Posted by Eyal Schneider on August 14, 2009

Generics were introduced to Java in version 5 (JSR 14), and since then they became standard and very popular. Although there has been a great demand by developers for this feature, many are unsatisfied regarding HOW it was implemented. The design that was adopted has a huge impact on the syntax and semantics of this feature.

Java generics provides the following benefits:

  • Type safety
  • Less explicit casts
  • More declarative APIs

In this post I list some of the limitations of Generics. All of them are derived from two fundamental principles of the Java Generics design:

1) Erasure

Type parameters (e.g. String in  List<String>) are completely removed by the compiler. Formal type parameters (e.g. E in the source code of List) are replaced by their bound (usually Object). As a result, the bytecode has no generic information at all, consequently it is not available at runtime. Unlike C++, at runtime Java shares the same class for different parameterized instantiations of it. These facts have three interesting benefits:

1) JVM implementations prior to version 5 can theoretically stay unchanged in order to support Generics
2) When declaring a parameterized version of a class C, we don’t need the source code of the generic type C
3) The volume of the bytecode does not increase as we add more parameterized types of the same generic class

2) Type safety guarantee
According to Gilad Bracha, the Java Generics lead designer, if your entire application has been compiled without unchecked warnings, it is type safe. “Type safe” in this case means that there will be no unexpected class cast exception, i.e. if a ClassCastException occurs, then it must be caused by an explicit cast in the code. This principle is very important – we don’t want the implicit casts added when compiling generic code to raise runtime exceptions, since they would be hard to understand and fix. 

 

Formal type parameters usage

You can’t expect the formal type parameter to be used wherever a type name can fit.

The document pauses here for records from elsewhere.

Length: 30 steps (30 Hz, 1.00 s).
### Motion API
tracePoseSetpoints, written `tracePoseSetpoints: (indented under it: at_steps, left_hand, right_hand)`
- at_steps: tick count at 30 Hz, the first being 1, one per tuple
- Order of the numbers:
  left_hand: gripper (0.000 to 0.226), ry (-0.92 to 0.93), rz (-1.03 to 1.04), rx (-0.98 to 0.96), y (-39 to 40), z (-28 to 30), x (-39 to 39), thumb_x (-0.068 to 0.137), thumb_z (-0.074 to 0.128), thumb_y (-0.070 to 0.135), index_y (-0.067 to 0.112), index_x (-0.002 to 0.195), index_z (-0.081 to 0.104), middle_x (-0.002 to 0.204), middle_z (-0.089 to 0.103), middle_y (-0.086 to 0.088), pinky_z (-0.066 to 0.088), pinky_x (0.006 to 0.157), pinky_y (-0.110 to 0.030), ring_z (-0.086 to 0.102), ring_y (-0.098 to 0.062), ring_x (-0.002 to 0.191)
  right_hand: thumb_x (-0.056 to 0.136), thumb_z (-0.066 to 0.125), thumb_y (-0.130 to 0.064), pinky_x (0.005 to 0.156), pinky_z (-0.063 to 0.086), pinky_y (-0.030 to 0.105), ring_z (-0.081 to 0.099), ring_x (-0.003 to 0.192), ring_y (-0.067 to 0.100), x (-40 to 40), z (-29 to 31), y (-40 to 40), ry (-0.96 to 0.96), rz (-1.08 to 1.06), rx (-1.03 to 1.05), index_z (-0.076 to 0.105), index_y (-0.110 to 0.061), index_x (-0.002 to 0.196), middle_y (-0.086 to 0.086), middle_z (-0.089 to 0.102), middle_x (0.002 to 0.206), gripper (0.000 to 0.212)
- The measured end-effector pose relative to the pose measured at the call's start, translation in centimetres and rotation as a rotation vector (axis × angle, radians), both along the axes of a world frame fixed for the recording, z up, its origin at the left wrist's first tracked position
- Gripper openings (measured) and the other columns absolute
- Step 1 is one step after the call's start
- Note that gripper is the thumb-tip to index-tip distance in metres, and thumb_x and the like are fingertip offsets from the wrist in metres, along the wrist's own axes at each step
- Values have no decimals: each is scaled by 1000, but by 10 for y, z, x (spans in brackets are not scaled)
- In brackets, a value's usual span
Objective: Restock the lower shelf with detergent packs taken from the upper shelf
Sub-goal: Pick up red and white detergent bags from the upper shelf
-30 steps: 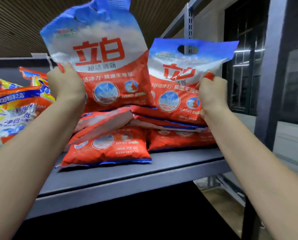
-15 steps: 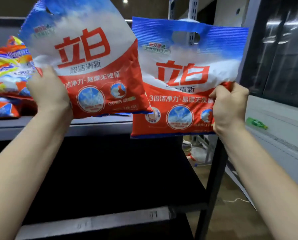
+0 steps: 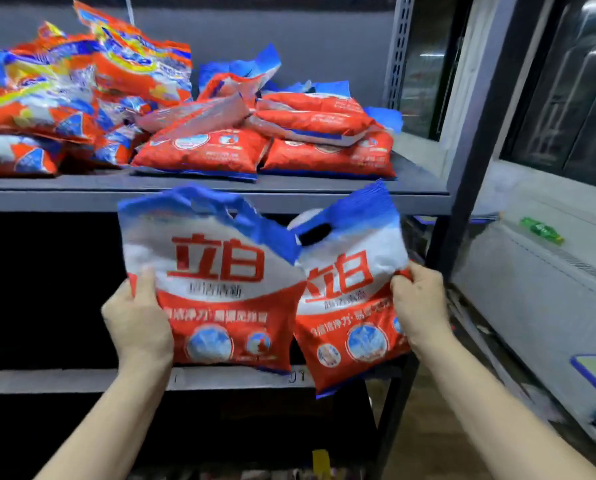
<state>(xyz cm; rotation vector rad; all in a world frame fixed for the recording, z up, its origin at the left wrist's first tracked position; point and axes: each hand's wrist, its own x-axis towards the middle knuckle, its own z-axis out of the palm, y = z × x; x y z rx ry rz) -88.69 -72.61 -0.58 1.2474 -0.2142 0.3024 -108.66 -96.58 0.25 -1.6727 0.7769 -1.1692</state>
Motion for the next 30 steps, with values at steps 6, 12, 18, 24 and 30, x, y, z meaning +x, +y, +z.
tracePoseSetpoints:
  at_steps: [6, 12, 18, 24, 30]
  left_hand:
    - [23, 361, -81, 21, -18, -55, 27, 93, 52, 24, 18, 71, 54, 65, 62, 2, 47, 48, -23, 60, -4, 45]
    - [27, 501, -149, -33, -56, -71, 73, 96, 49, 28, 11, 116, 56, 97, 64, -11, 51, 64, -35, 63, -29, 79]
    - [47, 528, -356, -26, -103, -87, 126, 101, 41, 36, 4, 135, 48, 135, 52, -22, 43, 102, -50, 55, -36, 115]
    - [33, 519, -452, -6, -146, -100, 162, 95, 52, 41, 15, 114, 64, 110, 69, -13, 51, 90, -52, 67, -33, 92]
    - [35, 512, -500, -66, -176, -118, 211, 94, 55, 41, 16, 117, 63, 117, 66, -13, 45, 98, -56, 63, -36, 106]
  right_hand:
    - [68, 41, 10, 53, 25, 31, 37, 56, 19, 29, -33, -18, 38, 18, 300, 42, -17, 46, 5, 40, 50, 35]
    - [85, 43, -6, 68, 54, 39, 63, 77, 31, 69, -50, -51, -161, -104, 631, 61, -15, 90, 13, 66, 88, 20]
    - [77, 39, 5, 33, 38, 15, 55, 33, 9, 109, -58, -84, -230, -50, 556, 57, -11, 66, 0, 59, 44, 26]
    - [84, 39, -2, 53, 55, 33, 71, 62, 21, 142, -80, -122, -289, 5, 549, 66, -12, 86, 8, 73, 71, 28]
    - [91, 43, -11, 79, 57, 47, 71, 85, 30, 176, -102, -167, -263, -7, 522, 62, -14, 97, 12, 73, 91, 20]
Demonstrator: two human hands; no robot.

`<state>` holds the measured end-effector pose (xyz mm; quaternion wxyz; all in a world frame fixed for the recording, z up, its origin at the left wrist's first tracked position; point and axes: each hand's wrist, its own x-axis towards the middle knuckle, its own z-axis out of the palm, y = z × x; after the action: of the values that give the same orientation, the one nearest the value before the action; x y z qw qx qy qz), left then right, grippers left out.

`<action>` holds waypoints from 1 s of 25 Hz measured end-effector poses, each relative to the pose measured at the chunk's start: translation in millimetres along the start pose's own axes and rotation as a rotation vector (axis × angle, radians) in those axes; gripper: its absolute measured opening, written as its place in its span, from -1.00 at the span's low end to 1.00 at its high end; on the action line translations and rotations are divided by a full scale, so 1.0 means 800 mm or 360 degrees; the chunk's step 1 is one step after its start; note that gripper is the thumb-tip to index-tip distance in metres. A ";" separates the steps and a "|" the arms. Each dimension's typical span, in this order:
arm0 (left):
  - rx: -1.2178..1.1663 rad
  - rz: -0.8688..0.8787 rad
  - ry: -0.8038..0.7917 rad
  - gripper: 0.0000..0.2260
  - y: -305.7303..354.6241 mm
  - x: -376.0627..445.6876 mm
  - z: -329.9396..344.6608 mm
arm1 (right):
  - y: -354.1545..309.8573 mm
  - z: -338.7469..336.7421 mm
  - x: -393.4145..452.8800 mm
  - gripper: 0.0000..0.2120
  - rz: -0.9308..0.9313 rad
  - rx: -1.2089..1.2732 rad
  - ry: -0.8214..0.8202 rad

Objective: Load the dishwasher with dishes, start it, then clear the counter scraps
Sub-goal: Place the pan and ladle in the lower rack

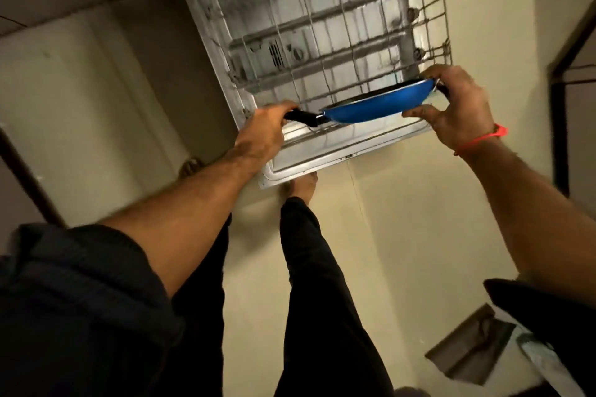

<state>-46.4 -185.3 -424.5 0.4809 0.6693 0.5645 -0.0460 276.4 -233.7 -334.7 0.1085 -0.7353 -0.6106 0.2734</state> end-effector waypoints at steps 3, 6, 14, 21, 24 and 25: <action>-0.0015 -0.0064 0.0011 -0.48 -0.008 0.033 0.059 | 0.047 0.037 0.017 -0.52 0.0017 -0.0047 -0.0075; -0.0020 -0.0102 -0.0013 -0.53 -0.017 0.061 0.084 | 0.069 0.061 0.036 -0.51 0.0086 -0.0065 -0.0134; 0.0071 -0.0183 -0.0277 -0.50 -0.011 0.077 0.084 | 0.074 0.085 0.070 -0.49 0.0291 0.0003 -0.0221; 0.0151 -0.0047 -0.0222 -0.55 -0.038 0.030 0.088 | 0.048 0.099 0.065 -0.47 0.0405 0.0024 -0.0301; 0.0140 0.0012 -0.0192 -0.55 -0.042 0.011 0.081 | 0.039 0.104 0.042 -0.41 0.0399 -0.0008 -0.0179; 0.0139 0.0033 -0.0170 -0.55 -0.040 0.004 0.077 | 0.034 0.106 0.032 -0.42 0.0383 -0.0016 -0.0108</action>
<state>-41.4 -229.1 -478.1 0.4810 0.6921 0.5285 -0.1014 256.2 -230.2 -425.1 0.0504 -0.7941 -0.5227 0.3061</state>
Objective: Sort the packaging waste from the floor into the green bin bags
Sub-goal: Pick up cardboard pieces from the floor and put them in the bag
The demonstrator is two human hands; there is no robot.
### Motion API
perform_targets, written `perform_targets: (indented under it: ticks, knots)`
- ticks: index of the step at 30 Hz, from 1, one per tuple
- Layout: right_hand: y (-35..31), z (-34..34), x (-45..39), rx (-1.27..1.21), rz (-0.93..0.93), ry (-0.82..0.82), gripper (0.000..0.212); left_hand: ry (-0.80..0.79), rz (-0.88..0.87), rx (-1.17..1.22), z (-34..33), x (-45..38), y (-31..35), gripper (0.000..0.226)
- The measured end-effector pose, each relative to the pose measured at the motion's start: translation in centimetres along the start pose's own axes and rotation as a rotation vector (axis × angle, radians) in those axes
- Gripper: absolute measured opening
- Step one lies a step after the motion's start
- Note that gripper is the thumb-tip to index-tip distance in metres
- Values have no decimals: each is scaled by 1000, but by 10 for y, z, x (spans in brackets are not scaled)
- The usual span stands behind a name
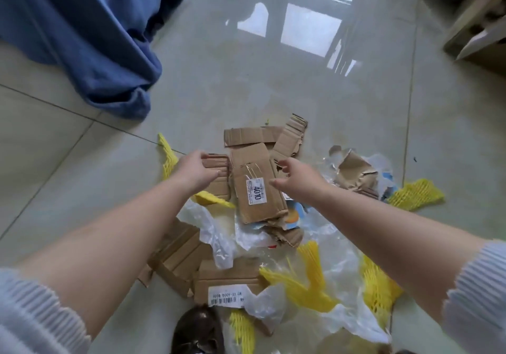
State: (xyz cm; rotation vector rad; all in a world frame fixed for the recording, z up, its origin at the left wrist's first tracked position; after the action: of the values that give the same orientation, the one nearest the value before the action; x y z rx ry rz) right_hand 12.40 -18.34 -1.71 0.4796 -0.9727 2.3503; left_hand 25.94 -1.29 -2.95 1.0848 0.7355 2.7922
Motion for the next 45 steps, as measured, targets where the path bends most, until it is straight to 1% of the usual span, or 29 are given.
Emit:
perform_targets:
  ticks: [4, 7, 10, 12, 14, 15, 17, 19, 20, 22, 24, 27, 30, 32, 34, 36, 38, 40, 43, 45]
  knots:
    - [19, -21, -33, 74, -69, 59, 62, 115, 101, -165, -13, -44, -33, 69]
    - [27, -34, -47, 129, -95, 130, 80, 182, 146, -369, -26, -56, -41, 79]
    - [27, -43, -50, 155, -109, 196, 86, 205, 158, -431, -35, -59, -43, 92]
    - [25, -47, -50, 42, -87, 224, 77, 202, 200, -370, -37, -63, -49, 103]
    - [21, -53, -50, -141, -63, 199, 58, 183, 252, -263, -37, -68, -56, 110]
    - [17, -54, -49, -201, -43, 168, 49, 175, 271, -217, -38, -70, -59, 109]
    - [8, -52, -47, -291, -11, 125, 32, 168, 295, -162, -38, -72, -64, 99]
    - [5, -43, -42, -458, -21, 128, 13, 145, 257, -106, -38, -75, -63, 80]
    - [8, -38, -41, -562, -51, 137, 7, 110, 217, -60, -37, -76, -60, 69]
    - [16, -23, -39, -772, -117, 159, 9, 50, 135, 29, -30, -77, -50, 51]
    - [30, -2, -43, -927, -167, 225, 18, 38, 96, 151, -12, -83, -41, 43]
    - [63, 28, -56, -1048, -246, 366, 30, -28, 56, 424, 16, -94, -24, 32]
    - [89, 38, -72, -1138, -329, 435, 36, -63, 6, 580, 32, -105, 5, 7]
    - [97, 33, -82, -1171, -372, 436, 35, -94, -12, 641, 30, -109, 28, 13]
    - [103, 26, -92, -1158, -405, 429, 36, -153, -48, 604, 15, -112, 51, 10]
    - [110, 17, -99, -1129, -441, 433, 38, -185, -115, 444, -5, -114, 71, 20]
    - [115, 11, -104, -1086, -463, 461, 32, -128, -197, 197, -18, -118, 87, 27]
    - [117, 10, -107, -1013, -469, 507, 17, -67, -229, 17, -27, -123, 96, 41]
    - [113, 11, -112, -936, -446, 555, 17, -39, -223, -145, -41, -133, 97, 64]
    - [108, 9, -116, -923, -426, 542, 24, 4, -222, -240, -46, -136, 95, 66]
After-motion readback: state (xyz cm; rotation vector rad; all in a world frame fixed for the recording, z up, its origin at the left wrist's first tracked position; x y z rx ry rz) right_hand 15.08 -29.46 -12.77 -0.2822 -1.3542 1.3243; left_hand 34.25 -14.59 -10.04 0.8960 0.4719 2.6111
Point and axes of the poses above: each hand's wrist, its own x-axis away from the middle knuckle, its own z-axis out of the back of the hand, y = z × x, the point moved 10 cm from there along -x, towards the middle knuckle, and after that the axes turned 9 degrees about z, right-handed, at the moved point
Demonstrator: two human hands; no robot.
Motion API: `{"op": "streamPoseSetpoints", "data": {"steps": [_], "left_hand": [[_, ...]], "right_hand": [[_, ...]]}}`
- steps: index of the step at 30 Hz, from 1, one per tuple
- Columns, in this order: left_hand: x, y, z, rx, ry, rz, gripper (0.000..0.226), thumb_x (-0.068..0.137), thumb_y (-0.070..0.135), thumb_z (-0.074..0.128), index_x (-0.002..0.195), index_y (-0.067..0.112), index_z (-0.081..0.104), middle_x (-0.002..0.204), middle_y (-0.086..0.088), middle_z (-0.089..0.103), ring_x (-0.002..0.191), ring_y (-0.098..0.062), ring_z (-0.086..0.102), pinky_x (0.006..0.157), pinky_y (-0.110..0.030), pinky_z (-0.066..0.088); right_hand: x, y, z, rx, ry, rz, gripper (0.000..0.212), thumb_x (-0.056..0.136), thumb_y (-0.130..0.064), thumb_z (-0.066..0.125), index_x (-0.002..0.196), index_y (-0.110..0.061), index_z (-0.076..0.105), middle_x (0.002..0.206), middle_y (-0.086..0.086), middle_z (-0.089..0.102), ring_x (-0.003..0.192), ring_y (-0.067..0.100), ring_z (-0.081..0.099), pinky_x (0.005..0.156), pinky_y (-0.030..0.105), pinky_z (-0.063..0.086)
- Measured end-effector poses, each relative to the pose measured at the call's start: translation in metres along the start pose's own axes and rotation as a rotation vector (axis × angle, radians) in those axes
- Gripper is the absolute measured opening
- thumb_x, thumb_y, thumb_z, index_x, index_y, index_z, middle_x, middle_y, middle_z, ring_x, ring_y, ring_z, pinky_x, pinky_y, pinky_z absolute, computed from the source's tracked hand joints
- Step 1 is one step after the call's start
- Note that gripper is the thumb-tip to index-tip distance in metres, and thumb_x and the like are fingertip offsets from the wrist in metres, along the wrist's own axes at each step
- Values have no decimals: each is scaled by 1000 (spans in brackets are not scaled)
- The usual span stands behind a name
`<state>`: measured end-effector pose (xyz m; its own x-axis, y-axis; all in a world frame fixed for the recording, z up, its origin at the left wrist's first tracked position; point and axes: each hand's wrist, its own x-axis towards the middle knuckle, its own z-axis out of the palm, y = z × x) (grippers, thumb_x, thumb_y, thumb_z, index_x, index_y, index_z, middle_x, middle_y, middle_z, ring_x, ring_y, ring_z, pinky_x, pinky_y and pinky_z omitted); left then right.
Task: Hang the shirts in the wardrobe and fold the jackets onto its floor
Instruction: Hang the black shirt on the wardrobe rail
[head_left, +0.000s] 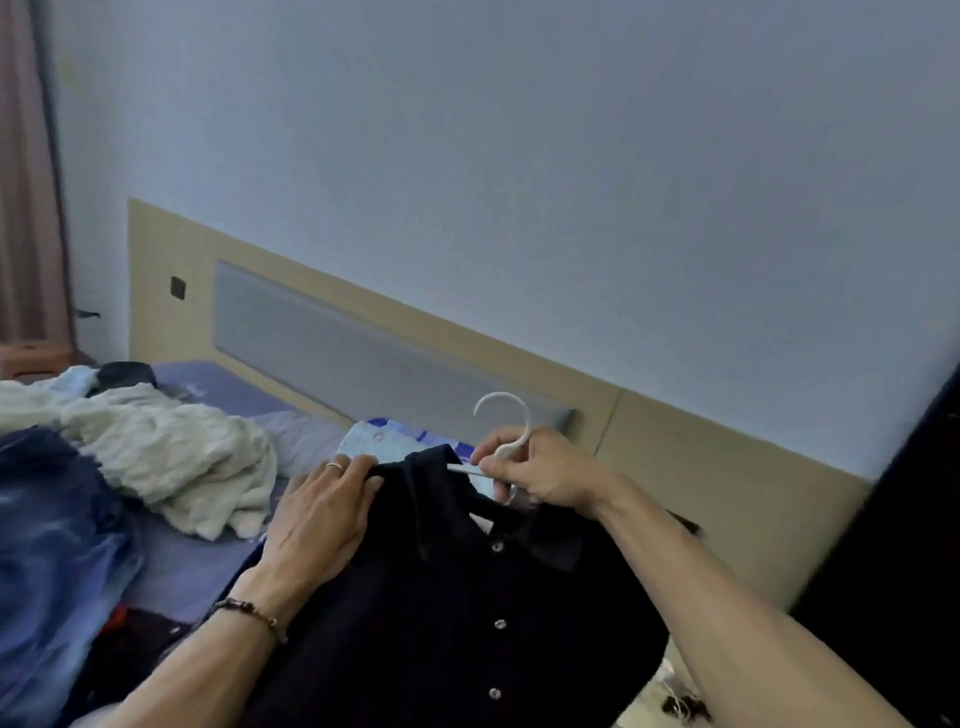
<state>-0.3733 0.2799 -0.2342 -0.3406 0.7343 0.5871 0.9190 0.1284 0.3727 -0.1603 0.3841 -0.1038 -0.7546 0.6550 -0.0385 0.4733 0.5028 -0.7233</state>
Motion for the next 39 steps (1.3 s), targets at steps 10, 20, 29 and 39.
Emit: {"op": "streamPoseSetpoints", "data": {"steps": [10,20,29,39], "left_hand": [[89,241,0,-573,-332,424,61,94,62,38,140,24,49,128,5,55,122,-13,52,103,-28,39],[139,355,6,-884,-563,547,48,83,9,58,125,28,50,119,15,60,105,-9,63,87,-26,54],[218,480,66,-788,-174,596,27,96,14,57,103,37,44,105,15,60,62,2,57,57,-10,39],[281,677,174,-744,14,759,30,98,28,51,126,39,50,104,10,69,91,-17,65,77,-34,50]], "right_hand": [[-73,-6,-123,501,983,403,13,94,-1,42,94,-2,56,67,10,49,55,17,41,43,24,35],[-112,3,-237,831,1400,281,19,94,0,31,105,-6,46,82,13,54,68,23,53,71,37,52],[-154,100,-371,536,1431,182,27,82,6,40,94,3,64,82,16,69,83,34,72,83,51,58],[-244,221,-536,237,1699,152,16,91,-11,65,77,-8,74,57,0,68,54,14,71,57,19,54]]}}
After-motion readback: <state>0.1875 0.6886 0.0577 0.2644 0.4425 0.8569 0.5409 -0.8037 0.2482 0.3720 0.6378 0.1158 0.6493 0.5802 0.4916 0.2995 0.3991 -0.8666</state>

For example, instantiating an object from a formal type parameter is not allowed:

public class NonSense <T>{
    T obj = new T() ; //Illegal
}

Due to erasure, the compiler must generate code for NonSense class to be shared among all instantiations, but it doesn’t know anything about T at this point, and can’t assume anything.
The equivalent code in C++ IS allowed, since the compiler creates a dedicated class per parameterized type of NonSense.
Note that replacing the line above with List<T> obj = new ArrayList<T>() would compile, since the compiler generates code for creating an ArrayList, and the formal type parameter is erased.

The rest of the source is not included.